Deuxièmement, dans l’Évangile de ce jour, Jean-Baptiste prodigue des conseils à ceux qui se demandent ce qu’ils doivent faire pour accueillir le Christ. Il ne leur dit pas des choses extraordinaires, mais il leur demande de mettre la justice et la charité au cœur de leur vie. Pas l’une sans l’autre. De fait, comment pourrait-on faire l’expérience de la joie du Seigneur, tout en continuant à faire le mal ? C’est pourquoi le temps de l’Avent est un temps de conversion et de purification, mais aussi un temps de joie.

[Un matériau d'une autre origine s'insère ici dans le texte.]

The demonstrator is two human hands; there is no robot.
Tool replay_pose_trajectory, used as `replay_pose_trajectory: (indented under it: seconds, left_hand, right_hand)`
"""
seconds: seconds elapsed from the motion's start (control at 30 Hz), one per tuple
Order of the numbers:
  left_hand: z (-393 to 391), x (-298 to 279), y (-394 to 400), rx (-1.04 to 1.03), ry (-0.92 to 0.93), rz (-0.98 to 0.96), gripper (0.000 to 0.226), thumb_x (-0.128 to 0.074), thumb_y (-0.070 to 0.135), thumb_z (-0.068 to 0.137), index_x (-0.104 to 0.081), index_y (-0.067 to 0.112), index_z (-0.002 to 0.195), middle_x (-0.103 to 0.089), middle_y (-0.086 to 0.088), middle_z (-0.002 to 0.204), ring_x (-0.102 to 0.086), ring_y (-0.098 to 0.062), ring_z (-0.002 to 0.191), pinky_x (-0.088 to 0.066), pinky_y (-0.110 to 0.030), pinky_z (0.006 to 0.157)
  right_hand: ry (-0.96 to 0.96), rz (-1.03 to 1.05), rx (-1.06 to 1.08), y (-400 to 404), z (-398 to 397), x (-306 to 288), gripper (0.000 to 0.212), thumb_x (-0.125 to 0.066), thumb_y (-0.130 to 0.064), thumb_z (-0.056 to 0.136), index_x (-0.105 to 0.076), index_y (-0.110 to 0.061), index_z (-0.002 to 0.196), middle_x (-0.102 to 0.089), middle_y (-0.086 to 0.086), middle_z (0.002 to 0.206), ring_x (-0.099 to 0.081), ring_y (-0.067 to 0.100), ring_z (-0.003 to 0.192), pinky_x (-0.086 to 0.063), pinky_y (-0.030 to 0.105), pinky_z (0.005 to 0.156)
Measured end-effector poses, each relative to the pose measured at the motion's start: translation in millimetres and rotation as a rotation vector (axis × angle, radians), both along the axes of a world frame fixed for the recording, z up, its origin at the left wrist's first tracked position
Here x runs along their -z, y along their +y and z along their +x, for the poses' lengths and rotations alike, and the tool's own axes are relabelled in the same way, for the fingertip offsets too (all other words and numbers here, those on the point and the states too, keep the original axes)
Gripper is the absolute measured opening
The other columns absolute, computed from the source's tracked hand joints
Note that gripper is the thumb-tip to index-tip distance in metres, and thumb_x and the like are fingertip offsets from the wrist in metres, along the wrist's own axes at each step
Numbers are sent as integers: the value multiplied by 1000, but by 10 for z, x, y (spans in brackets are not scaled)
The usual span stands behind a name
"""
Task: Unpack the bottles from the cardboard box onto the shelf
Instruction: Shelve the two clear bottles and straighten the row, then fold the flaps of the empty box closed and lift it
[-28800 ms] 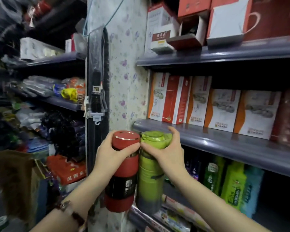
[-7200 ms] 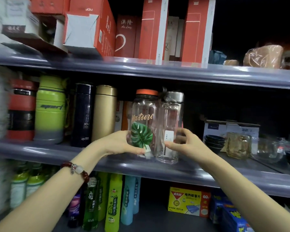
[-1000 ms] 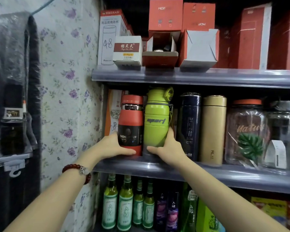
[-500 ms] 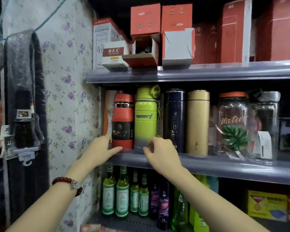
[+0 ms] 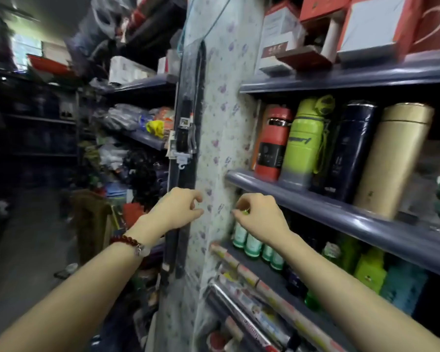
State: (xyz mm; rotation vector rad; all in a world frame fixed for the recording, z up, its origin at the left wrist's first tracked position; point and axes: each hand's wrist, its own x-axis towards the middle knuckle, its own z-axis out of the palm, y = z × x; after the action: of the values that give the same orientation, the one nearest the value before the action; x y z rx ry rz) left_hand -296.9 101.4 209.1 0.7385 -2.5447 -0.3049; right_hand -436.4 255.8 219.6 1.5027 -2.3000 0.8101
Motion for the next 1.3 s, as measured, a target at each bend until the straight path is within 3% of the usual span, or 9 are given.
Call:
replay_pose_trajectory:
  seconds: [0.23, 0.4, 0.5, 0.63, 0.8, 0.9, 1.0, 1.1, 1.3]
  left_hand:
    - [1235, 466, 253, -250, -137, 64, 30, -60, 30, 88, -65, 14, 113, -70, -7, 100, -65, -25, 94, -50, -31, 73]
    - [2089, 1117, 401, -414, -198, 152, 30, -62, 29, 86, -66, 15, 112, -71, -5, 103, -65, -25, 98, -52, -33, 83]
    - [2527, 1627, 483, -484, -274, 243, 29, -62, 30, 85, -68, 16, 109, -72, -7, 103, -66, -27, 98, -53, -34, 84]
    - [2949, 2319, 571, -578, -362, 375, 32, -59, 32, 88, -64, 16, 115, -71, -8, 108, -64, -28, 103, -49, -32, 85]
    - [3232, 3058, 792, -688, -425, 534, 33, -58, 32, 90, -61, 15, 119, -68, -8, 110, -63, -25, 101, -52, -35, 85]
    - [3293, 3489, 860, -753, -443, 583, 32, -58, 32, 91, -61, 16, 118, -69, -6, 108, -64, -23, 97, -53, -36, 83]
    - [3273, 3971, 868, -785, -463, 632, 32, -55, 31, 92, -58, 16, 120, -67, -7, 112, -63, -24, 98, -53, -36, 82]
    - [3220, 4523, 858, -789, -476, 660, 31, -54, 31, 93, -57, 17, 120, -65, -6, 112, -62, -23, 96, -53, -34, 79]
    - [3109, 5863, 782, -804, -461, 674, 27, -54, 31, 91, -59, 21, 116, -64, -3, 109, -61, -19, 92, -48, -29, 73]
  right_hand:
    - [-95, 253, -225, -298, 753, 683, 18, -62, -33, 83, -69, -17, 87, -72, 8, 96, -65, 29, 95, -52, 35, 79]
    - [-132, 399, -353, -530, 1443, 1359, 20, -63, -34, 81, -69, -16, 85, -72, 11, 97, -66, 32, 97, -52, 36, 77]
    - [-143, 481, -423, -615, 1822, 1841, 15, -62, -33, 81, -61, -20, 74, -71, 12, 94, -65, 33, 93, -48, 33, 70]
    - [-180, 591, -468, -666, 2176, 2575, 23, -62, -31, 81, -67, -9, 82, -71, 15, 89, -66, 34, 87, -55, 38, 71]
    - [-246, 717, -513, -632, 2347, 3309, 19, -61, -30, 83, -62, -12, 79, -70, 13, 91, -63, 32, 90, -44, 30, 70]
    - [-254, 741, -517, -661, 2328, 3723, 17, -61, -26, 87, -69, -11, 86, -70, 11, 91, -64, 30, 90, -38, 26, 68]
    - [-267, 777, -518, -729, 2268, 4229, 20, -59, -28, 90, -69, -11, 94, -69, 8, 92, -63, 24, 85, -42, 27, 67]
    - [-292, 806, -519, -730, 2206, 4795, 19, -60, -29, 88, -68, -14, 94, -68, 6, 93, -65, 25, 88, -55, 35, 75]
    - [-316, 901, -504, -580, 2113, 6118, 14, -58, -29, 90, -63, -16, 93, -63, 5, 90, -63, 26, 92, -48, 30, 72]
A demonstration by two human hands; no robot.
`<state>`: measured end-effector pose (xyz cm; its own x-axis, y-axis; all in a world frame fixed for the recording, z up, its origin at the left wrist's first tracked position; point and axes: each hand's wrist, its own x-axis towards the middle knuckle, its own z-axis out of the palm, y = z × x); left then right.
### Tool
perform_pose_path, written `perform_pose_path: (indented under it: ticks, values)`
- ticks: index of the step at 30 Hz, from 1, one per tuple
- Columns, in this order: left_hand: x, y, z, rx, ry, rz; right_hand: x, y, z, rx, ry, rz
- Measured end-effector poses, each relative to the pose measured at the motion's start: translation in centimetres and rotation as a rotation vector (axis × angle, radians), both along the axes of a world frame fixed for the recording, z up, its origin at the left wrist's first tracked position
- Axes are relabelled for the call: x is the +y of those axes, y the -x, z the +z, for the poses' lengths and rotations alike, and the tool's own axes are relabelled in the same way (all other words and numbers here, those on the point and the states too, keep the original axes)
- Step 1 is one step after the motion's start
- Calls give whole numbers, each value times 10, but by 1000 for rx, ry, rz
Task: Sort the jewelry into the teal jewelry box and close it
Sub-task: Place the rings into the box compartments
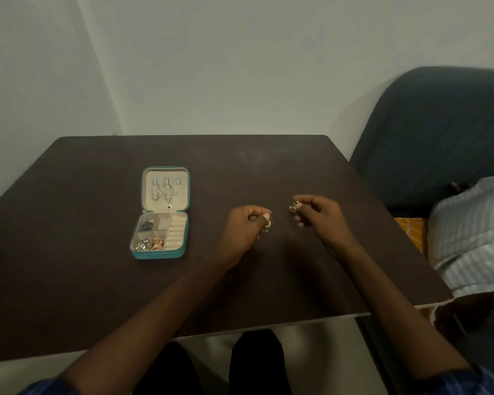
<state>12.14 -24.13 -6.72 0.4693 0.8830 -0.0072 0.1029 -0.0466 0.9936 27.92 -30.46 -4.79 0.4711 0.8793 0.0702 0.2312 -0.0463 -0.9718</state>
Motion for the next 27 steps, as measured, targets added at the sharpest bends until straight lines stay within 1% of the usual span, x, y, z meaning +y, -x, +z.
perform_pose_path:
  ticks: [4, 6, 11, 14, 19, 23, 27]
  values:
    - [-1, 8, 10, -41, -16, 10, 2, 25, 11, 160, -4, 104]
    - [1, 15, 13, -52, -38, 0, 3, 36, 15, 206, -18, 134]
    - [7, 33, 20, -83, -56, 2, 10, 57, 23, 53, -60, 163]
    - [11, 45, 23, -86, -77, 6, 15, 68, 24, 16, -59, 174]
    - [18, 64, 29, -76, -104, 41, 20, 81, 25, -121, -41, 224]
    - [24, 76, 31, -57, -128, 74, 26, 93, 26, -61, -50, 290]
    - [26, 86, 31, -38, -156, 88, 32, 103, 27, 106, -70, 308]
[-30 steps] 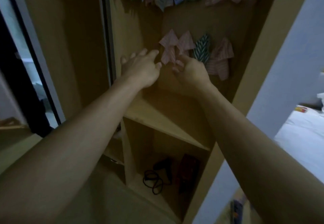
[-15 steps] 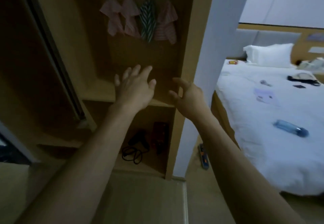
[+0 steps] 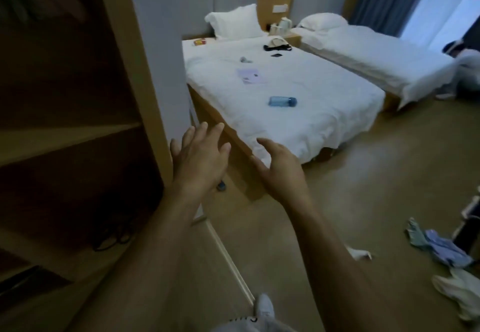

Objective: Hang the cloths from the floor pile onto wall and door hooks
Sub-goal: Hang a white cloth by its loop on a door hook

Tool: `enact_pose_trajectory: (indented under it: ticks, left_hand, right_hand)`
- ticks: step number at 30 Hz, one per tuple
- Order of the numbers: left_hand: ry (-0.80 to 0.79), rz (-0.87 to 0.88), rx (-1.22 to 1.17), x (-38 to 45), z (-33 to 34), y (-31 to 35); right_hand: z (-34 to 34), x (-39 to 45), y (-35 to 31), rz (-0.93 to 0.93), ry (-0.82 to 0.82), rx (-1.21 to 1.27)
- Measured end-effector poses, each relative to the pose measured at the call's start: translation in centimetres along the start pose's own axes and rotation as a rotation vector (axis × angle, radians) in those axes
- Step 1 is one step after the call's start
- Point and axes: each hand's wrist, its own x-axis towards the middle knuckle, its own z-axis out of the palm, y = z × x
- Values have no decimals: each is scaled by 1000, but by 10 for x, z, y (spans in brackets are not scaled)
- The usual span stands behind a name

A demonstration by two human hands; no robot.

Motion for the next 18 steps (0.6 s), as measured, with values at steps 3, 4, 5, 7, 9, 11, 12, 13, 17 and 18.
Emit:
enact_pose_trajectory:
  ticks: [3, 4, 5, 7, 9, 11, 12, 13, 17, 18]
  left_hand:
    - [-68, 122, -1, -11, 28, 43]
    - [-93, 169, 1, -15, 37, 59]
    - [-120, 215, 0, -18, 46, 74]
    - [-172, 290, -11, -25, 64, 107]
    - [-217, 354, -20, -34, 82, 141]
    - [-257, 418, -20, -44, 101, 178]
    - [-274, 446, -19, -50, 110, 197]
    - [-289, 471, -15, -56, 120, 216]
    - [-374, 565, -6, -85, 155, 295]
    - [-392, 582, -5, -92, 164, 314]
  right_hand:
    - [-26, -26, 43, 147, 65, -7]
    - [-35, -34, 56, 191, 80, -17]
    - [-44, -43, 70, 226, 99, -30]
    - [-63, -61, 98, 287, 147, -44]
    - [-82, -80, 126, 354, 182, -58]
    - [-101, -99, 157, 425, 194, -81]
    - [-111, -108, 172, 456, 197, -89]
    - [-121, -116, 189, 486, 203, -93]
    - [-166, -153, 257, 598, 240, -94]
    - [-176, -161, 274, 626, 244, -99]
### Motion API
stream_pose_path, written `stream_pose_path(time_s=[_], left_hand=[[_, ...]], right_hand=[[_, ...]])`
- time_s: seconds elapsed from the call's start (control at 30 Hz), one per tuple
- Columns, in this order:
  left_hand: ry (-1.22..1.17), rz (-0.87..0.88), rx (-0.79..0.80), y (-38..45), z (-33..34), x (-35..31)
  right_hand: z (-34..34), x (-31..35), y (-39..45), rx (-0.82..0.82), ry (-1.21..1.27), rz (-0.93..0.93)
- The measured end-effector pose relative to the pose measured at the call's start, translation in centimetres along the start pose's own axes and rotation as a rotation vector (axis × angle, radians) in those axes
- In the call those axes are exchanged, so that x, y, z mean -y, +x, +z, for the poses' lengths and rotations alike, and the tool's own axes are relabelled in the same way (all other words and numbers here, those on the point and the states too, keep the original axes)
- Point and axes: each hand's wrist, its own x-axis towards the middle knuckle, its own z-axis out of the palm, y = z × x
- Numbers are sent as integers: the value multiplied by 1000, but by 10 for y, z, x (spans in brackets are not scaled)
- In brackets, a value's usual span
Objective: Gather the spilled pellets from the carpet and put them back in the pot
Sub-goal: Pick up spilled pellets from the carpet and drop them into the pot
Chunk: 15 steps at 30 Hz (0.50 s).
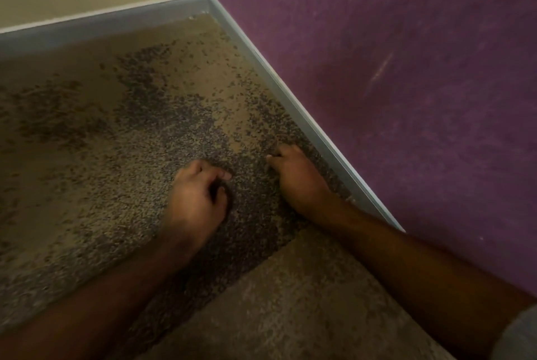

La période de Noël est un moment heureux pour nos familles, mais elle est aussi un défi pour notre charité, non seulement pour surmonter nos divisions familiales, mais aussi parce que beaucoup de personnes autour de nous manquent du nécessaire, pas uniquement sur le plan matériel, mais aussi justement, de justice et de charité, d’un peu d’humanité tout simplement. La Bonne Nouvelle se partage aussi en actes.
En ce pardon, confions à la prière de saint Corentin, notre pays qui vit cette année des échéances importantes. Confions-lui notre société, notre Église diocésaine dont il fut l’évêque, nos familles en cette période de Noël, afin que la paix de Dieu nous habite, puisque Jésus vient en nous. Qu’il nous mette dans la joie du Seigneur. Amen.